> _WHAT YOU SHOULD DO_:
Return only the stretch of the material below that begins with the line containing "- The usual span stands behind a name" and ends with the line containing "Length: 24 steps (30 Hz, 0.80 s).", exactly; both of those lines belong to it.

> _PROVIDED DATA_:
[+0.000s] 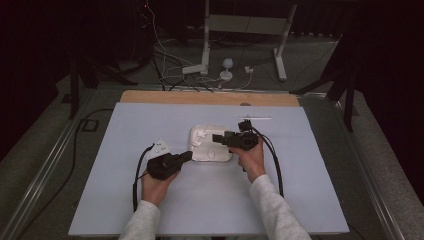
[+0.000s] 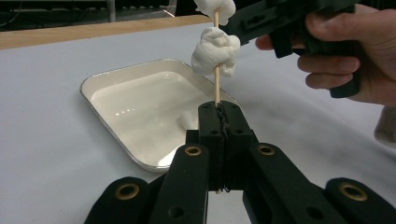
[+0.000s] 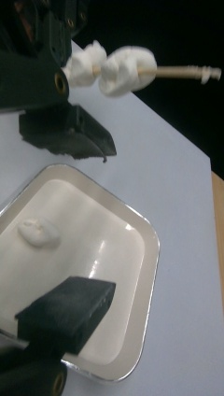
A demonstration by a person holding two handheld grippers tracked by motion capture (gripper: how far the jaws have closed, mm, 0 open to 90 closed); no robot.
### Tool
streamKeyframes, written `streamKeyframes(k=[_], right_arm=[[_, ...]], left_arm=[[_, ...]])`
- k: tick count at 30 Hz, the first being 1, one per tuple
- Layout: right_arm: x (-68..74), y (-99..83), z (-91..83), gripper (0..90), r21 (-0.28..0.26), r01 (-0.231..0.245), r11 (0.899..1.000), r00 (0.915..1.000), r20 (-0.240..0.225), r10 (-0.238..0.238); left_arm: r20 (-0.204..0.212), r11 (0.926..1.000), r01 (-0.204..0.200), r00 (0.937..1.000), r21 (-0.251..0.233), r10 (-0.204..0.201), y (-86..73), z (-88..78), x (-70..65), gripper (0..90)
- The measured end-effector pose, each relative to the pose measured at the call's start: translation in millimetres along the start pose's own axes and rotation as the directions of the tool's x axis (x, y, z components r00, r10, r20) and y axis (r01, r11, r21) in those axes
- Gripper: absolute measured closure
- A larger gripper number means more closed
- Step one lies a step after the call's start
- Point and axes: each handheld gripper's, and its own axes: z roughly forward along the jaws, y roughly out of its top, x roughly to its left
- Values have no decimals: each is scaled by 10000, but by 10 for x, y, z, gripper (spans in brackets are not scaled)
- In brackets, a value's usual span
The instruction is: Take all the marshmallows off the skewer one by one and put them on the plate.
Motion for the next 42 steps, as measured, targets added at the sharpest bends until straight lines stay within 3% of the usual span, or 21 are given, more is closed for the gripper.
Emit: streamKeyframes(k=[11, 31, 35, 36, 40, 42], right_arm=[[113, 6, -80, 208, -157, -17, 9999, 9961, -882, 3], [330, 27, -65, 190, -166, 105, 9998, 9831, -1826, -133], [344, 29, -41, 268, -115, -21, 9999, 9803, -1975, -2], [344, 27, -28, 347, -110, -106, 9999, 9780, -2087, 81], [347, 21, -12, 437, -11, -206, 9998, 9724, -2326, 198], [355, 17, -1, 542, 82, -226, 9997, 9679, -2502, 240]], left_arm=[[-23, 10000, 55, 10000, -10, -55, -5, 4, 7, 900], [149, 9999, 18, 9999, -121, -16, 4, 10, -27, 900], [228, 9999, 2, 9997, -154, 1, 6, 16, -37, 900], [265, 9999, 24, 9996, -171, -19, 7, 17, -39, 900], [390, 9997, -7, 9992, -233, 16, 11, 19, -53, 900], [454, 9997, -21, 9990, -260, 33, 10, 24, -61, 900]])
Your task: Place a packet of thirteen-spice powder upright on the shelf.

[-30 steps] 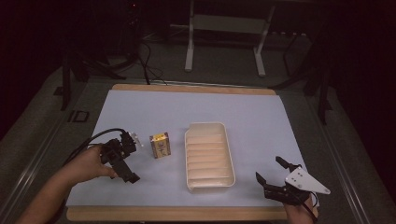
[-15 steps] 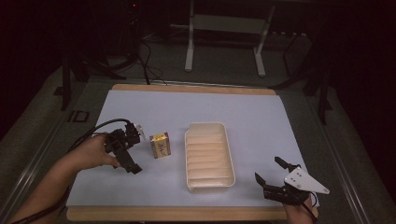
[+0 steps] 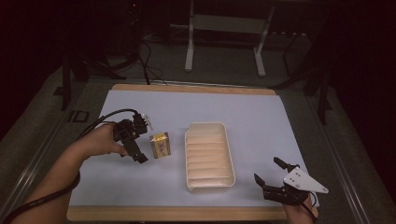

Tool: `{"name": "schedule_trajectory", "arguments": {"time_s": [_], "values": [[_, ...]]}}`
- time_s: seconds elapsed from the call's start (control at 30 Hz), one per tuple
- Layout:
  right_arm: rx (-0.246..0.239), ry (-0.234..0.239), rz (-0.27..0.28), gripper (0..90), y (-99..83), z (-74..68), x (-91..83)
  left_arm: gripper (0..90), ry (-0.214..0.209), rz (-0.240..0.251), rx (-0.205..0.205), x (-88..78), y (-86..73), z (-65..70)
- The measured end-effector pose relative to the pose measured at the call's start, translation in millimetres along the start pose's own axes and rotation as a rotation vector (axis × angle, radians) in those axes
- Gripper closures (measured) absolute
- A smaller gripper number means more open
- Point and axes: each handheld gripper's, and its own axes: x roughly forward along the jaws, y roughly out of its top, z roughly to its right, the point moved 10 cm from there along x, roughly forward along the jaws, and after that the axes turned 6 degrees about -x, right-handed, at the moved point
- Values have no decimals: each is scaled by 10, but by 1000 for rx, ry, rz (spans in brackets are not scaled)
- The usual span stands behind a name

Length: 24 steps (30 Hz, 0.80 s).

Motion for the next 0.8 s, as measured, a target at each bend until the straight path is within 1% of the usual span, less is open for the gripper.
{"name": "schedule_trajectory", "arguments": {"time_s": [0.07, 0.13, 0.23, 0.3, 0.33, 0.37, 0.4, 0.53, 0.57, 0.63, 0.67, 0.7, 0.73, 0.8], "values": [[-2, 3, -1, 135, -1, -7, 0, 47, -7, 0, -6, 0, 38, -30], [-4, 4, -2, 135, -2, -6, -1, 47, 4, -11, -14, 15, 63, -70], [-3, 2, 0, 135, -4, 0, -5, 59, 11, -25, -2, 46, 105, -85], [-2, 2, 0, 135, -7, 3, -3, 66, 8, -24, 12, 66, 142, -78], [-2, 2, -1, 135, -8, 4, -3, 90, 18, -24, 21, 67, 160, -88], [-2, 0, 0, 135, -7, 6, -4, 137, 19, -14, 29, 65, 183, -91], [-2, -1, 0, 135, -6, 6, -7, 156, 17, -12, 26, 71, 200, -94], [-3, -4, 2, 135, -3, 8, -17, 190, 65, -21, 24, 89, 256, -168], [-4, -4, 2, 135, -3, 8, -19, 212, 66, -21, 21, 92, 269, -176], [-5, -4, 2, 135, -4, 8, -21, 240, 83, -32, 35, 104, 291, -202], [-3, -3, 3, 135, -4, 8, -21, 293, 80, -34, 40, 111, 306, -202], [-3, -3, 3, 135, -6, 9, -20, 334, 88, -34, 46, 118, 324, -207], [-1, -2, 2, 135, -8, 10, -20, 337, 86, -36, 46, 127, 341, -206], [0, -1, 3, 135, -10, 14, -22, 397, 84, -38, 58, 135, 377, -210]]}}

> _FINISHED EXERCISE_:
- The usual span stands behind a name

Length: 24 steps (30 Hz, 0.80 s).

The output has nothing more to it.